**How to complete this task:** Scan the records beneath this line for the line holding "Hello! Your assignment is to find the person's right forearm" and the line holding "Hello! Your assignment is to find the white bead", then transcribe exactly those two and all lines between.

**Source records:**

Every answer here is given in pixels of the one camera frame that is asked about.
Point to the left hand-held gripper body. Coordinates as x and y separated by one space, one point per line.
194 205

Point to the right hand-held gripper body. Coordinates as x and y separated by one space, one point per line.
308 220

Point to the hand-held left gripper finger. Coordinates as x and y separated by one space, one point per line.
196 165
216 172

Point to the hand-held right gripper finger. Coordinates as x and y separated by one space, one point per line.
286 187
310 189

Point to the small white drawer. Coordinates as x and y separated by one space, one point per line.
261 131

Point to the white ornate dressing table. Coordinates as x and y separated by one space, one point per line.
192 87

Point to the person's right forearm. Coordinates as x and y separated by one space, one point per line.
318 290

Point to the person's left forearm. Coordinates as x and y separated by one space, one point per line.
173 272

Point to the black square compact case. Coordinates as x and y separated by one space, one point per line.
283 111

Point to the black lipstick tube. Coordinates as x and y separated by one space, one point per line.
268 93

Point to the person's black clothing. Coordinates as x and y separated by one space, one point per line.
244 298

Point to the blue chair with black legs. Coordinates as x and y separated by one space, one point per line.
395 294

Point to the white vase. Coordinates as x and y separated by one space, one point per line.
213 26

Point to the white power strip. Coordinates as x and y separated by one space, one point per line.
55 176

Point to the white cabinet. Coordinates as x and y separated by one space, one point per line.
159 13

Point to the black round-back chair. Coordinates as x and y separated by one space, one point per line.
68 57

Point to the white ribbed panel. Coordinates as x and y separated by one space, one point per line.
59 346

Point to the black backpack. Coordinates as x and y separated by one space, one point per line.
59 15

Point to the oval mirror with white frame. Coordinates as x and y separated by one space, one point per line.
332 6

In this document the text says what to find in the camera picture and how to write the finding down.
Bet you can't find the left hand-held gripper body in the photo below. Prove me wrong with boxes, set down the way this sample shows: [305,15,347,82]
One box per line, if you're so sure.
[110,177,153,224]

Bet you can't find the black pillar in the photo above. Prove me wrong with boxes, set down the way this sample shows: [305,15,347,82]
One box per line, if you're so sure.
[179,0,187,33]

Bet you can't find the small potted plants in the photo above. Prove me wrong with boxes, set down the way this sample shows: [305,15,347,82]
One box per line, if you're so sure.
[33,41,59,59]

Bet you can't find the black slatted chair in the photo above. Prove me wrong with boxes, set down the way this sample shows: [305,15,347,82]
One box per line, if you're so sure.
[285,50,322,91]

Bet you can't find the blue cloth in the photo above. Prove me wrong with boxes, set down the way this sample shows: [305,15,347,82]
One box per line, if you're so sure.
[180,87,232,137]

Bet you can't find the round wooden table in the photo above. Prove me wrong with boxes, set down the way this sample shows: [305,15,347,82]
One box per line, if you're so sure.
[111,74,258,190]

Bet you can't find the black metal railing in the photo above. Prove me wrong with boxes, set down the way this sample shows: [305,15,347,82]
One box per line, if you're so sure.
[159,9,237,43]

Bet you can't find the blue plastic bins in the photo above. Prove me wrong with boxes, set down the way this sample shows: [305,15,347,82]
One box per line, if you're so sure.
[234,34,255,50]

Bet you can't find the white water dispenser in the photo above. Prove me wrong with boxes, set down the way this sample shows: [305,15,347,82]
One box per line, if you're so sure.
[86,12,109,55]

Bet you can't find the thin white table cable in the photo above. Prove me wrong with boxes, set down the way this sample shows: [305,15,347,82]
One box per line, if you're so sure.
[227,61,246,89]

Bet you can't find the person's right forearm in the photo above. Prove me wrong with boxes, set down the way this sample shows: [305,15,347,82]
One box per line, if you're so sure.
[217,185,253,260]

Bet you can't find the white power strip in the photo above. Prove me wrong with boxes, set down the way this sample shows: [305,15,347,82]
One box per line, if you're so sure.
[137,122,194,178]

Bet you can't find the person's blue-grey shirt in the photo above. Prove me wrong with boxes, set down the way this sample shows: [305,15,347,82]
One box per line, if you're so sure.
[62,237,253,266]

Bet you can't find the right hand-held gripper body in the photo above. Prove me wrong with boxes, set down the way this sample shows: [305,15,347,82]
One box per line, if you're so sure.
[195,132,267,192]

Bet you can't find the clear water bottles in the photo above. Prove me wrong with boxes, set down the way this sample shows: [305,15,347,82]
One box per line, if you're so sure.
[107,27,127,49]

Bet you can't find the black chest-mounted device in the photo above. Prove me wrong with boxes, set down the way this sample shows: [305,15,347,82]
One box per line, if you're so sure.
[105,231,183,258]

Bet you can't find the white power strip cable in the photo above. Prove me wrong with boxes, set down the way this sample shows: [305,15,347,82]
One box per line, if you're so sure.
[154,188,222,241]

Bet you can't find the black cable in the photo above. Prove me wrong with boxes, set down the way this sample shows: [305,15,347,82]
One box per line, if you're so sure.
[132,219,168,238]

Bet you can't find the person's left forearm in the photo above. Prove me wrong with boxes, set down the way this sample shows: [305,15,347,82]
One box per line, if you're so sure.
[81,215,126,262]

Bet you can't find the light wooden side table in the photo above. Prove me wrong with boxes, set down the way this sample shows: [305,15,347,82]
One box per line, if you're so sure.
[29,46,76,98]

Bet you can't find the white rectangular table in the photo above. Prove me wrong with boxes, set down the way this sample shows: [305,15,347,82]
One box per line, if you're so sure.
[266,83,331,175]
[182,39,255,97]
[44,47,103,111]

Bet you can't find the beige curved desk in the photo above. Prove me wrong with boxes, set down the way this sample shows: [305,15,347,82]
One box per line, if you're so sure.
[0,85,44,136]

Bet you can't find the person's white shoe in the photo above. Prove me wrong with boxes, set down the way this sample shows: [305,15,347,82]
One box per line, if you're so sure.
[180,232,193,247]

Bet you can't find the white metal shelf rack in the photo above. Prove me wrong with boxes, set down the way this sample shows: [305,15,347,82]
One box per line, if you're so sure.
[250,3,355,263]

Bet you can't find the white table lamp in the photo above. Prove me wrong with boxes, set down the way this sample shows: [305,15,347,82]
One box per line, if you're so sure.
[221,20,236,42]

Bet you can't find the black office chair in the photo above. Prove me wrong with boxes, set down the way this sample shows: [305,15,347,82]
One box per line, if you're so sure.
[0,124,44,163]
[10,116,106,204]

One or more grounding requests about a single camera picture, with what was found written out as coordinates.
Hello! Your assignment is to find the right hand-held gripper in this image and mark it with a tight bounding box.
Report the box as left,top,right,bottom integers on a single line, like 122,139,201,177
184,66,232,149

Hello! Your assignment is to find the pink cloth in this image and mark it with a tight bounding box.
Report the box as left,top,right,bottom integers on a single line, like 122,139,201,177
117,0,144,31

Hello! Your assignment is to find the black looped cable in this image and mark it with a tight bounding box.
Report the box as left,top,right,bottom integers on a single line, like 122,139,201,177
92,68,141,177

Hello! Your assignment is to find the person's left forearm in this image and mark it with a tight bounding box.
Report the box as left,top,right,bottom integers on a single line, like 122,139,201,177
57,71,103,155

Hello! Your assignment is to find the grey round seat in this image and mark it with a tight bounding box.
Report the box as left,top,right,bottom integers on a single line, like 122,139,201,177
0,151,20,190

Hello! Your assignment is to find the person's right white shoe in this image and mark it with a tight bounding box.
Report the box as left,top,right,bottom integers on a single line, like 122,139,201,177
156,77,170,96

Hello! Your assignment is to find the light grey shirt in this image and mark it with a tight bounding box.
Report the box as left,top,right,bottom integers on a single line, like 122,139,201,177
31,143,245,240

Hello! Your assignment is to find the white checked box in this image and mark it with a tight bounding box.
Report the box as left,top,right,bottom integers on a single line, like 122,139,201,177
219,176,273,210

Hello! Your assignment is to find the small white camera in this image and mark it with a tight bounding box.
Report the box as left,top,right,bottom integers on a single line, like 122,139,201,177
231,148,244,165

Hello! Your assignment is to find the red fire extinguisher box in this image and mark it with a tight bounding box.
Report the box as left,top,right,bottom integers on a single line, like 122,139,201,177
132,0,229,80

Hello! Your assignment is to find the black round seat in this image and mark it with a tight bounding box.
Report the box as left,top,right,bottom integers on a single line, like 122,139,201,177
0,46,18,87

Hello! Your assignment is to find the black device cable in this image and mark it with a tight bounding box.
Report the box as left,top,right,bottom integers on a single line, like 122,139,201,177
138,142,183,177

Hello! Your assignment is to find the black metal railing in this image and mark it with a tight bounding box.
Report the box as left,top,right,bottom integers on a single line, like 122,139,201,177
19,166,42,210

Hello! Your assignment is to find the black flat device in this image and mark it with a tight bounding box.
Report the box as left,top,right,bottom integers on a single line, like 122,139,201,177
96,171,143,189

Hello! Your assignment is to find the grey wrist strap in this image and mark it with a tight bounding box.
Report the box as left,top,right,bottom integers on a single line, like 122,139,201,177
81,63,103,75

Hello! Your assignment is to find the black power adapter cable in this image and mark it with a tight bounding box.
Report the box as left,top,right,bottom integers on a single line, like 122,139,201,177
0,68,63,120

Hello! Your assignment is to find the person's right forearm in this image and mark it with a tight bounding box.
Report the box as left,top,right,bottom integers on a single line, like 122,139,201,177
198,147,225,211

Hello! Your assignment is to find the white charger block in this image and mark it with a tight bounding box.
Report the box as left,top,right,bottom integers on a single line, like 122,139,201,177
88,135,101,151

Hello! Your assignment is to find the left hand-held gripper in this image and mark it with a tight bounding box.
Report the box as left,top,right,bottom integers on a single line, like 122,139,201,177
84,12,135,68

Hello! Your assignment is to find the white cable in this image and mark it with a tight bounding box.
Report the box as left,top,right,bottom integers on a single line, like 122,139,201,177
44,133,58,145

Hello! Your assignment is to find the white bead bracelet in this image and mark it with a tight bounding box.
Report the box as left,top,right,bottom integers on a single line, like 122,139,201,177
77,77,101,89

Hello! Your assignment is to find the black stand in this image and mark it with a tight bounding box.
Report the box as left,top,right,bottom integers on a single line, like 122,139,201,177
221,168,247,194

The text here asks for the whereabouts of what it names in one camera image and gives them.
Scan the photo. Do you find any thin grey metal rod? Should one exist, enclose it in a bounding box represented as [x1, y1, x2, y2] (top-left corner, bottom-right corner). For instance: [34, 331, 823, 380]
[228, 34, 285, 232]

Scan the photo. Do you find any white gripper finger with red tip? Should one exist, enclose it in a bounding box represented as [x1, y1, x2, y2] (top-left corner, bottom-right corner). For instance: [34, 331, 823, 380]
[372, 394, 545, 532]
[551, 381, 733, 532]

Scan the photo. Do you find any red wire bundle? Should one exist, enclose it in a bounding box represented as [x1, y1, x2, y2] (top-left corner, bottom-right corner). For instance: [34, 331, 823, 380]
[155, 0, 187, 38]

**Output below:**
Hello! Your assignment is to find the person's right forearm in this image and mark it with a tight bounding box.
Report the box as left,top,right,bottom integers on a single line, like 122,139,201,177
198,147,225,211

Hello! Your assignment is to find the white charger block in this image and mark it with a tight bounding box.
Report the box as left,top,right,bottom integers on a single line, like 122,139,201,177
88,135,101,151

Hello! Your assignment is to find the left hand-held gripper in this image and mark it with a tight bounding box.
Report the box as left,top,right,bottom integers on a single line, like 122,139,201,177
84,12,135,68

Hello! Your assignment is to find the white cable in this image and mark it with a tight bounding box.
Report the box as left,top,right,bottom integers on a single line, like 122,139,201,177
44,133,58,145

Hello! Your assignment is to find the white bead bracelet in this image and mark it with a tight bounding box.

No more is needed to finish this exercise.